Task to carry out:
Locate the line that contains "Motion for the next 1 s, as", then copy it and all later lines of the data below exactly, through the last one.

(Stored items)
====
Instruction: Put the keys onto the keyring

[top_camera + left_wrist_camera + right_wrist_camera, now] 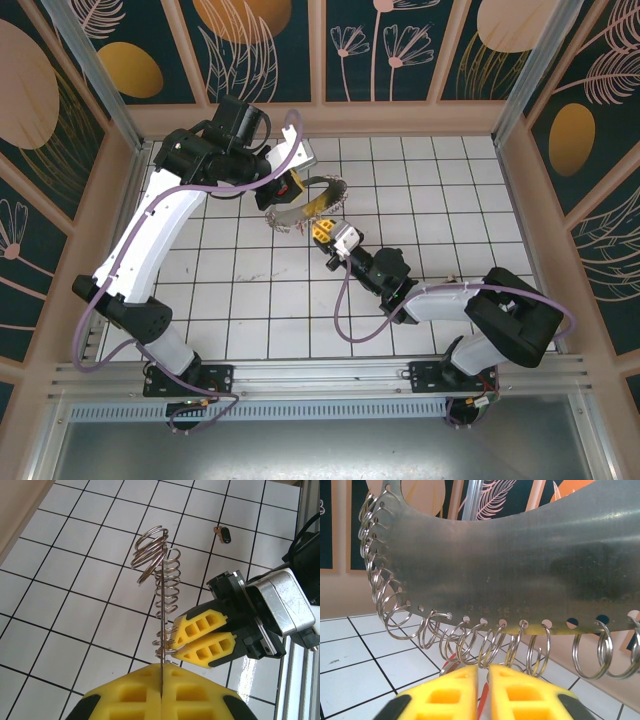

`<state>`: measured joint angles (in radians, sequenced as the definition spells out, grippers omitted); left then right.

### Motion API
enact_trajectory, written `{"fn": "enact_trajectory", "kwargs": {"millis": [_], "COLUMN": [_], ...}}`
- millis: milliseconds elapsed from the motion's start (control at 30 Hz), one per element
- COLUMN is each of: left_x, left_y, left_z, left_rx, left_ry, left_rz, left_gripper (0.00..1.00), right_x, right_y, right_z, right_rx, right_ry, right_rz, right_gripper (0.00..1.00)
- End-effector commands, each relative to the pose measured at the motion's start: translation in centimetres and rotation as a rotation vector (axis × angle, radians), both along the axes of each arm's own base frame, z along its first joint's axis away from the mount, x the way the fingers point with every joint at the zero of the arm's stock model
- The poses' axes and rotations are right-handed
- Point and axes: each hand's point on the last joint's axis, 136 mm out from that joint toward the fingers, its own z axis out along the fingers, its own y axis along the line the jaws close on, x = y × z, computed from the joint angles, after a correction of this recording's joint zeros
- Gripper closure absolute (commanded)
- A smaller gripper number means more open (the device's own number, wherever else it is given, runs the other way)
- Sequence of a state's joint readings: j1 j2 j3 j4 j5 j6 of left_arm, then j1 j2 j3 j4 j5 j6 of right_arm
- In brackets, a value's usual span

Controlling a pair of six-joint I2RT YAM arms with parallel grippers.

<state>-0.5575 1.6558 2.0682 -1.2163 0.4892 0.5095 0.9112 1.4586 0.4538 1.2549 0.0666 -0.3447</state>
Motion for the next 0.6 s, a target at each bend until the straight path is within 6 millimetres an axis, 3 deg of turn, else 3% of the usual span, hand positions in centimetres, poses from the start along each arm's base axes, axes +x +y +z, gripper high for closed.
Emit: {"fn": "enact_trajectory", "kwargs": {"millis": [0,567], "left_x": [-0.81,-0.77], "left_y": [0.12,0.05], "left_z": [1.17,1.08], "left_rx": [-0.023,-0.022], "left_ry": [-0.027,-0.025], "left_rz": [-0.016,-0.015], "left_gripper": [0.98,0.98], "right_x": [0.11,0.53], "right_y": [0.25,0.43], "right_z": [2.46,3.02], "right_rx": [0.061,0.075], "right_ry": [-0.058,-0.073], "right_rz": [-0.008,-0.023], "right_gripper": [0.88,0.86]}}
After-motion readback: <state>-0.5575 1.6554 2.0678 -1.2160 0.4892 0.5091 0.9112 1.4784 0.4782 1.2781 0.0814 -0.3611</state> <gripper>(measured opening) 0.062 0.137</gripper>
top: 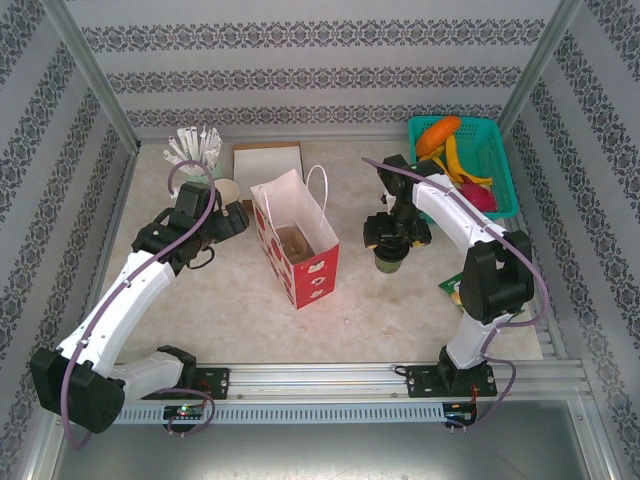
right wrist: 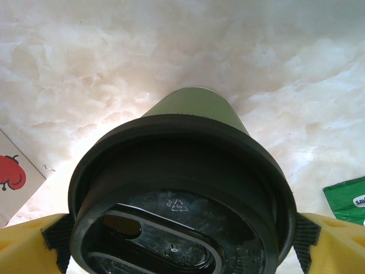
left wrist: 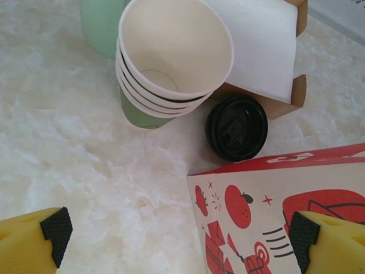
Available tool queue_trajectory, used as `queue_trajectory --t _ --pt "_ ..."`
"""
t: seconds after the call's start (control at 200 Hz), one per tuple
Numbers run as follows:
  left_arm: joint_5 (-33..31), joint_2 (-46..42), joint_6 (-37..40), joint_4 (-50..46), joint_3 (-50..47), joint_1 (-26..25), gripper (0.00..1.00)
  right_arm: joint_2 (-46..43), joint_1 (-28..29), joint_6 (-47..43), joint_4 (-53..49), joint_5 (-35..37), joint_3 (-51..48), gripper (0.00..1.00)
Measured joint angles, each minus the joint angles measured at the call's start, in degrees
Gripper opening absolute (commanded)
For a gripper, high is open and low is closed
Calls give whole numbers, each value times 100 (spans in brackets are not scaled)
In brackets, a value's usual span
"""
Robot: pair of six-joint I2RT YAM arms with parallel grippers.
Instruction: Pack the takeout coffee
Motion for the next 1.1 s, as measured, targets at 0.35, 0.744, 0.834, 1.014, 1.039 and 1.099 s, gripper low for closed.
queue_trajectory --t 0.35,0.744,0.834,1.014,1.039,1.099 --pt "2 39 24 -2 -4 0 100 -238 -76 0 -2 11 0 98" --pt "0 92 66 -2 -4 0 100 -170 -24 0 -4 46 -94 98" --pt "0 101 70 -2 -4 0 100 -170 -22 0 -4 42 -94 98" --pt "0 111 90 -2 -4 0 100 -168 -22 0 -2 -17 -94 98" --pt "0 111 90 -2 -4 0 100 -168 -22 0 -2 -17 -94 98" --pt "0 111 92 -2 -4 0 99 -166 -22 0 -2 -22 -94 98"
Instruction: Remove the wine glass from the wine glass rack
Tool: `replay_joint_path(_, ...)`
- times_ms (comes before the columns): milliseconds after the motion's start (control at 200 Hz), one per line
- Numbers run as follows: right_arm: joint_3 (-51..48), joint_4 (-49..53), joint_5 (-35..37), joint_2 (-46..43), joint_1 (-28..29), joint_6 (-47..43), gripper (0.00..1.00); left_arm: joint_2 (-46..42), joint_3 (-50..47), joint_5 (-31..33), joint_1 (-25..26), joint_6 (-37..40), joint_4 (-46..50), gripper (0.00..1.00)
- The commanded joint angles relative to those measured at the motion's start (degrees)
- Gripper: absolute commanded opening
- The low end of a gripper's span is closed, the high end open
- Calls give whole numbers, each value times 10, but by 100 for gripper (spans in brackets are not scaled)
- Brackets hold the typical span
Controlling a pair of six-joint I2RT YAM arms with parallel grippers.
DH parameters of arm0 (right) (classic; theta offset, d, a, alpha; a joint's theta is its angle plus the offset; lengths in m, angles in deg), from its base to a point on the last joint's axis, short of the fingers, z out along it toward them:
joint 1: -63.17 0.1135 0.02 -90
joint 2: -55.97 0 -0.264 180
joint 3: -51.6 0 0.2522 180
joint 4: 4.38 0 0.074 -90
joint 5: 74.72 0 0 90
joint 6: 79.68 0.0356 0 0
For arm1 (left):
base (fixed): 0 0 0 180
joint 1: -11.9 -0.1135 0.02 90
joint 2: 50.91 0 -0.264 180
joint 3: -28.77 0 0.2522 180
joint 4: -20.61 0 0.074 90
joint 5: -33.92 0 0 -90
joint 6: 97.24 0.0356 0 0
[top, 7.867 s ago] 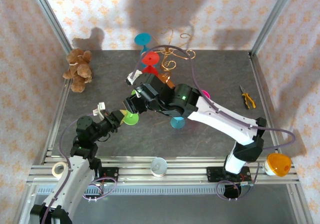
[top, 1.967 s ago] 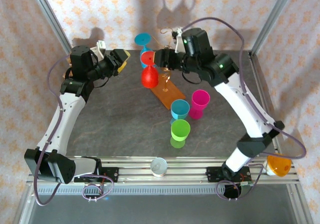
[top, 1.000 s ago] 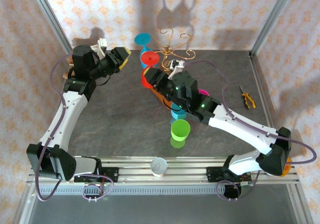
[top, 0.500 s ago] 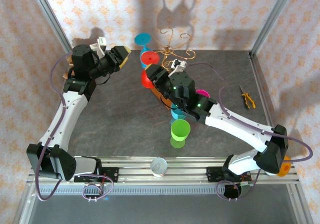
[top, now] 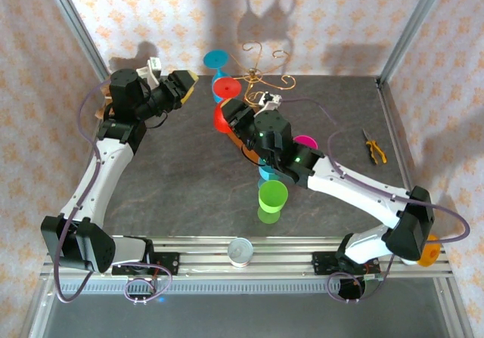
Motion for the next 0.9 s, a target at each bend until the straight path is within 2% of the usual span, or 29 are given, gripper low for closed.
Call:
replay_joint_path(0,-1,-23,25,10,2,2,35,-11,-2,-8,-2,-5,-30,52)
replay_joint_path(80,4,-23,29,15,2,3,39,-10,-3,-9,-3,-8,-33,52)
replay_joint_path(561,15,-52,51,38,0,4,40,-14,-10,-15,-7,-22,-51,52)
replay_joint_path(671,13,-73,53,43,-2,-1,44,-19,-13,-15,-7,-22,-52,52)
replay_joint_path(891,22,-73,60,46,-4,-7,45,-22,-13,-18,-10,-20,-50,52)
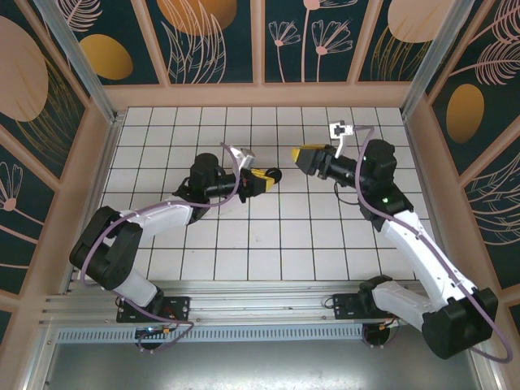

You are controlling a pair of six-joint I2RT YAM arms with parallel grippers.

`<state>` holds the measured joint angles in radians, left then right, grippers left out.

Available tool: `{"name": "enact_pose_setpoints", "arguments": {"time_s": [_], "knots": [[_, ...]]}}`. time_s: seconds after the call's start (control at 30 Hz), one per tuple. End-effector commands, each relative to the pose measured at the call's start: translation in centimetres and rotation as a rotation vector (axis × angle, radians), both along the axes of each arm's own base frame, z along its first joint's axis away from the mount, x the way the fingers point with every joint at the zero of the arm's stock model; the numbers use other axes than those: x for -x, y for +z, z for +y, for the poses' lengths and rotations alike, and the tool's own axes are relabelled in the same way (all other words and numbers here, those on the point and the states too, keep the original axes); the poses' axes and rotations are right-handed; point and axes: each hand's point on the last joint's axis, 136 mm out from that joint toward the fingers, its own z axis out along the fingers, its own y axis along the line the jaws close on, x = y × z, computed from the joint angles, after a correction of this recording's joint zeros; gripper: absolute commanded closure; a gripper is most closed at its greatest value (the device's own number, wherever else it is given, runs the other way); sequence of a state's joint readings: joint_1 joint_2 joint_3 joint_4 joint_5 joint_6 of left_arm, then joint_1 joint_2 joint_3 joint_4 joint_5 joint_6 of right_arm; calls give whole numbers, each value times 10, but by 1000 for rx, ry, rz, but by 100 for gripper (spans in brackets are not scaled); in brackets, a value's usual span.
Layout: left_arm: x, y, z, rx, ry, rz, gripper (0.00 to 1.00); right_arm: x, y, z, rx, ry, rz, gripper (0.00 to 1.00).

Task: Insert the wireless bluetooth earbuds into the charging case

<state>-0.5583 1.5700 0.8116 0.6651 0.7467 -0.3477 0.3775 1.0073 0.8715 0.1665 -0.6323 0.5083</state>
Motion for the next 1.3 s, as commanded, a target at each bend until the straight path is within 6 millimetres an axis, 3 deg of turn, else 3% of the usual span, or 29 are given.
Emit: {"name": "enact_pose_setpoints", "arguments": {"time_s": [0.0, 0.2, 0.37, 0.5, 0.57, 0.7, 0.97, 1.13, 1.27], "knots": [[5, 53, 7, 128, -49, -48, 100, 11, 13, -9, -70, -28, -107, 40], [21, 96, 3, 207, -170, -70, 100, 28, 8, -5, -142, 44, -133, 40], [31, 119, 6, 269, -206, -82, 100, 35, 10, 15, -132, 170, -153, 42], [34, 122, 7, 302, -212, -60, 100, 37, 5, 33, -89, 236, -145, 42], [36, 122, 8, 316, -215, -54, 100, 36, 1, 38, -81, 247, -130, 47], [42, 119, 12, 328, -225, -47, 100, 31, -3, 41, -82, 246, -114, 56], [44, 122, 8, 363, -270, -27, 100, 25, 3, 42, -89, 243, -149, 58], [45, 120, 7, 366, -281, -13, 100, 17, 6, 42, -104, 246, -150, 71], [48, 116, 5, 357, -293, 8, 100, 17, 8, 46, -129, 265, -152, 72]]}}
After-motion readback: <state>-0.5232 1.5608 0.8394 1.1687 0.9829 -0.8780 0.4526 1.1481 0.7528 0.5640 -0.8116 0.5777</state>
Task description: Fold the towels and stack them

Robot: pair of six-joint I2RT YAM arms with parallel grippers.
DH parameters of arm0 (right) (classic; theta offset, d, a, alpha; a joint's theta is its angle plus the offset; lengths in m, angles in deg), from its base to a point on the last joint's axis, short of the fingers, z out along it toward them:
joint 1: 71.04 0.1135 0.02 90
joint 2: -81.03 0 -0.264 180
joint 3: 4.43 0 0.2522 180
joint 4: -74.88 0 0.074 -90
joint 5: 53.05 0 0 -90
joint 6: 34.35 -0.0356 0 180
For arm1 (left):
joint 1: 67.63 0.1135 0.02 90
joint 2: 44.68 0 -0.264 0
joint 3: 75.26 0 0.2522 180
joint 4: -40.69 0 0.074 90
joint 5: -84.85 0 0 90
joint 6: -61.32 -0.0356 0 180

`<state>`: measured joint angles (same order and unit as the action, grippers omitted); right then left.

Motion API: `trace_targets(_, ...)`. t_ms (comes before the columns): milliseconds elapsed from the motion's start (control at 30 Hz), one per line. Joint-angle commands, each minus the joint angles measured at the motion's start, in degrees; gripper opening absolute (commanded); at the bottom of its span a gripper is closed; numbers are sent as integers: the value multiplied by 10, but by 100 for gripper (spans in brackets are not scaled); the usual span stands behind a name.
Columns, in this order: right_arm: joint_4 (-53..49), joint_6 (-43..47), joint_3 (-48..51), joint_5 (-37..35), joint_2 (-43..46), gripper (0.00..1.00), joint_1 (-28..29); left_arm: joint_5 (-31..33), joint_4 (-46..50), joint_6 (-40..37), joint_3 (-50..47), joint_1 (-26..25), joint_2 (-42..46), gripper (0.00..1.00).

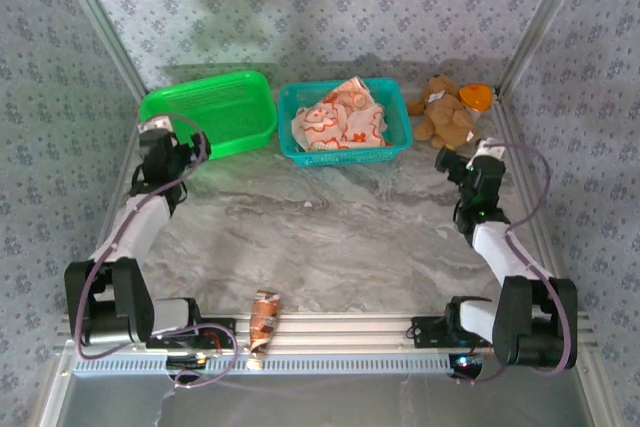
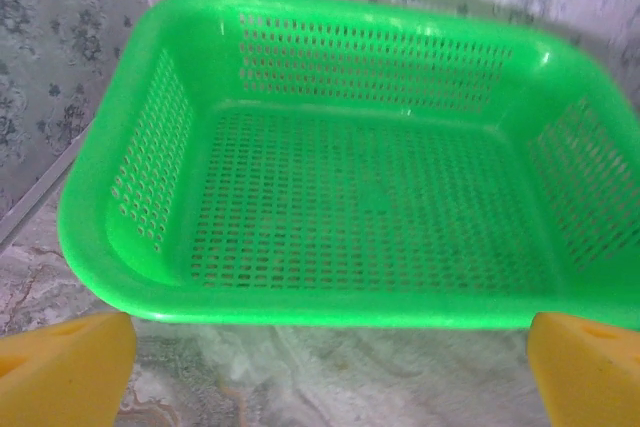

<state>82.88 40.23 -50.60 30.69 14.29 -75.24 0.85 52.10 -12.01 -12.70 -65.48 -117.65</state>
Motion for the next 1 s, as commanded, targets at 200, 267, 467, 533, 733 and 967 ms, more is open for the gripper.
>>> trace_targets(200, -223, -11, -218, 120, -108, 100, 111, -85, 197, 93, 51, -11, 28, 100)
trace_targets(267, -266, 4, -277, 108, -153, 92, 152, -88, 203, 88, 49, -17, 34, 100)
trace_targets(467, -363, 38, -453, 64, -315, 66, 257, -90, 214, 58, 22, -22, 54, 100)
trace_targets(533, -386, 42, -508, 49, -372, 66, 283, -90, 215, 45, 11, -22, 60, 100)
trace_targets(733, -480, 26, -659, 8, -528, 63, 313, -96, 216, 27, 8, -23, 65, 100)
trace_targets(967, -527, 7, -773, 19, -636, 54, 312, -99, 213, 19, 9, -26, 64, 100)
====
Response area:
Motion for the next 1 s, as commanded, targets at 200, 267, 467, 533, 733 and 967 ms, more is open for the gripper.
>>> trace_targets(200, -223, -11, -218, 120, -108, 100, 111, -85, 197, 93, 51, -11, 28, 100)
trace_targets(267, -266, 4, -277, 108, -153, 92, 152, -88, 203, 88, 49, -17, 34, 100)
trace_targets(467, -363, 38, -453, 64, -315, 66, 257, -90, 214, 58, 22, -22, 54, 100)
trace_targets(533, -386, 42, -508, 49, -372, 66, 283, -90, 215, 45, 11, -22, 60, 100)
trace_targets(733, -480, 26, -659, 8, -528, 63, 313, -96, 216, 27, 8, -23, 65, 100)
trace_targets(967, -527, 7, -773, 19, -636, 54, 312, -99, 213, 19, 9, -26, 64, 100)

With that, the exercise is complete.